The invention of microneedles, an array of needles several hundreds micron in length, has provided a promising solution for cross-skin drug delivery. The tiny needles may penetrate the most impermeable layer of skin (stratum corneum) to create diffusion channels for lipophobic molecules without causing skin injury and pain feeling. There are four types of microneedle systems available to date, inorganic solid microneedles, metal hollow microneedles, polymeric dissolvable microneedles, and polymeric swellable microneedles. Among these four systems, only the swellable microneedles are feasible for efficient transdermal delivery of proteins and peptides. Solid microneedles lack a place to load drugs and a diffusion path for loaded drugs to pass through. Although coating medicines on the surface of the needle tips may offer an alternative, the loading capacity is small (approximately 300 ng per needle tip), and moreover, adsorption on metal surface often results in protein denaturing. Metal hollow microneedles, made by deposition of metal vapors onto solid microneedle tamplate, suffer from poor mechanic strength and low production efficiency. Polymeric dissolvable microneedles are actively studied for delivering vaccines, a kind of medication requires limited administration per year. For transdermal delivery of insulin, a drug requiring multiple doses per day, dissolvable microneedles are unflavored for the deposition of needle tips materials in the skin. Swellable microneedles are those which are hard and strong enough to penetrate the epidermis layer at dry state, but convert to swollen by absorbing the body fluid in the dermis layer. Hydration of the matrix of the tips of the swellable microneedles enables proteins or peptide pre-loaded in the microneedles to be released across the epidermis. We name the swellable microneedles as “phase-transition microneedles”.

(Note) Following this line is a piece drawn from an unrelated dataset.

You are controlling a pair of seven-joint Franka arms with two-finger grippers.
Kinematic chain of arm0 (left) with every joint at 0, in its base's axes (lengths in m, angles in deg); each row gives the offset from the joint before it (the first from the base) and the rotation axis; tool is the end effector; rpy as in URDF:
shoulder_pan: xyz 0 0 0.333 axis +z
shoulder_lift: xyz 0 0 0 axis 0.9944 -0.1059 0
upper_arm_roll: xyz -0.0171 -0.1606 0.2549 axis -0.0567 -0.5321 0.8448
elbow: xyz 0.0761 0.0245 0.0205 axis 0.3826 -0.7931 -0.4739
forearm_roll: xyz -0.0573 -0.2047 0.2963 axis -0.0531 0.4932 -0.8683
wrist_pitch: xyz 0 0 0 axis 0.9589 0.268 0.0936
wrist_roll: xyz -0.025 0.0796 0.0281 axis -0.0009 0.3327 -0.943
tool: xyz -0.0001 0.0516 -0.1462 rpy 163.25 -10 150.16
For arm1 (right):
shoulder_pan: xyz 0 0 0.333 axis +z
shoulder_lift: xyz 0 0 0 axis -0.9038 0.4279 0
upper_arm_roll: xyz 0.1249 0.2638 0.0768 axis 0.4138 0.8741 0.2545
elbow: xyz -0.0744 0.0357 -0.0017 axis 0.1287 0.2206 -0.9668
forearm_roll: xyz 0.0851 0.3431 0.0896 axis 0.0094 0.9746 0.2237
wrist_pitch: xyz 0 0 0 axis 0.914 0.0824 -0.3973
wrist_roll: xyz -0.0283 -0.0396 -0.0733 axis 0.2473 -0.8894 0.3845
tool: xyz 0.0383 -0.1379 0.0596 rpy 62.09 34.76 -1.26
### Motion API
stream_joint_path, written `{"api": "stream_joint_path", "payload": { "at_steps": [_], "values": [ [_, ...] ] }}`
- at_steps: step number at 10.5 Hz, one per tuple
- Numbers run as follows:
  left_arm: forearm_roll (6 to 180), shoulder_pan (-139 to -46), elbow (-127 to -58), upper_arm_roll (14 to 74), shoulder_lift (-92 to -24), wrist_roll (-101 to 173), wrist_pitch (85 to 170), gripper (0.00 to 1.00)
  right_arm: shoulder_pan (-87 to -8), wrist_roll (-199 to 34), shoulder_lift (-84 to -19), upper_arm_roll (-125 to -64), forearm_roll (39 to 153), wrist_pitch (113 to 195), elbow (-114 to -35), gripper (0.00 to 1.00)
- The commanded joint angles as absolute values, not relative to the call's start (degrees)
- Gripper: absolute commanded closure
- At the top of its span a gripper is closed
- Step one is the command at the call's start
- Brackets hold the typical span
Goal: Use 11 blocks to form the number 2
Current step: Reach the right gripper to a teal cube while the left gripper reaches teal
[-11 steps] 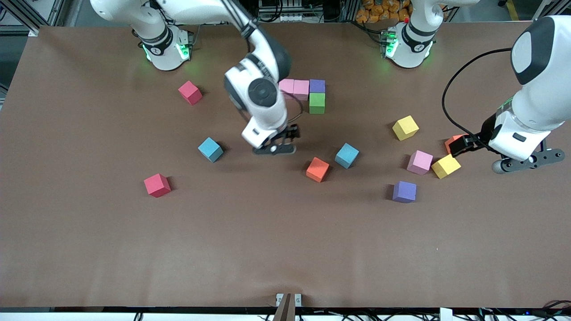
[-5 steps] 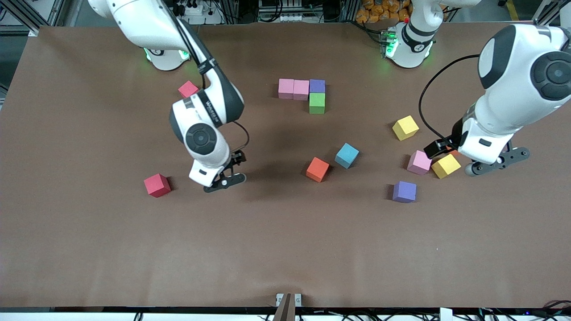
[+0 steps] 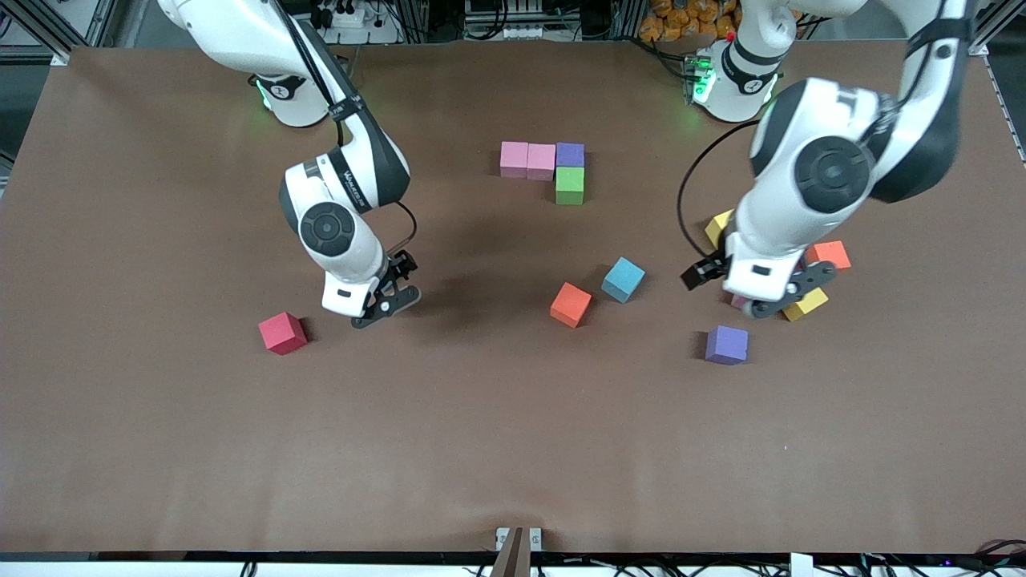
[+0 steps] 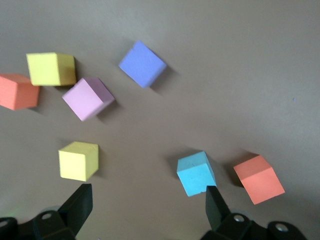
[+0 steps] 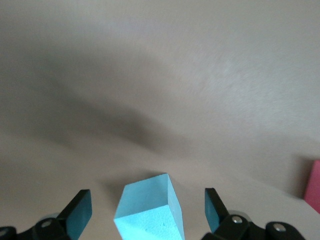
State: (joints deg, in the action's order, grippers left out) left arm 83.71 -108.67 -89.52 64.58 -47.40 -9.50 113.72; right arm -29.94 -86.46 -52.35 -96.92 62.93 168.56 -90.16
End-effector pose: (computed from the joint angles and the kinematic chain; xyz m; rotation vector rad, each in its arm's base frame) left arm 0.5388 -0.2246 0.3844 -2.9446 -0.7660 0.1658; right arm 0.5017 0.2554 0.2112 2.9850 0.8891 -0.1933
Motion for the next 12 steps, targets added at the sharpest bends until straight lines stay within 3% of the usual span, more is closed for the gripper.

For the microneedles to maintain their shape upon hydration so that they can be withdrawn from the skin without depositing themselves in the skin, the polymeric chains that form the needle matrix must be cross-linked. There are three conceivable mechanisms to cross-link the polymer chains, by covalent bonding, by ionic interaction with multiply charged ions, and by forming nano-crystalline domain as the cross-linking junctions. Covalent bonding method is associated with safety concerns for its involvement of in situ chemical reaction in the presence of medicines after the microneedles are formed. The ionic cross-linking does not create microneedles strong enough to withdraw at hydrated state. In addition, multiply charged ions may also possibly denature proteins. The cross-linking mechanism by formation of nano-crystalline domain is only seen in limited polymeric materials. However, it offers sufficient mechanic strength for the microneedles to complete withdraw from the skin at fully hydrated state. Moreover, the nano-crystalline cross-linking junctions are formed simply by a freeze-thaw treatment, a mild operation to delicate proteins.
This invention demonstrates the structure of a phase-transition microneedle patch and a process to fabricate this microneedle patch by cross-linking the polymer matrix through formation of nano-crystalline domains as the cross-linking junctions.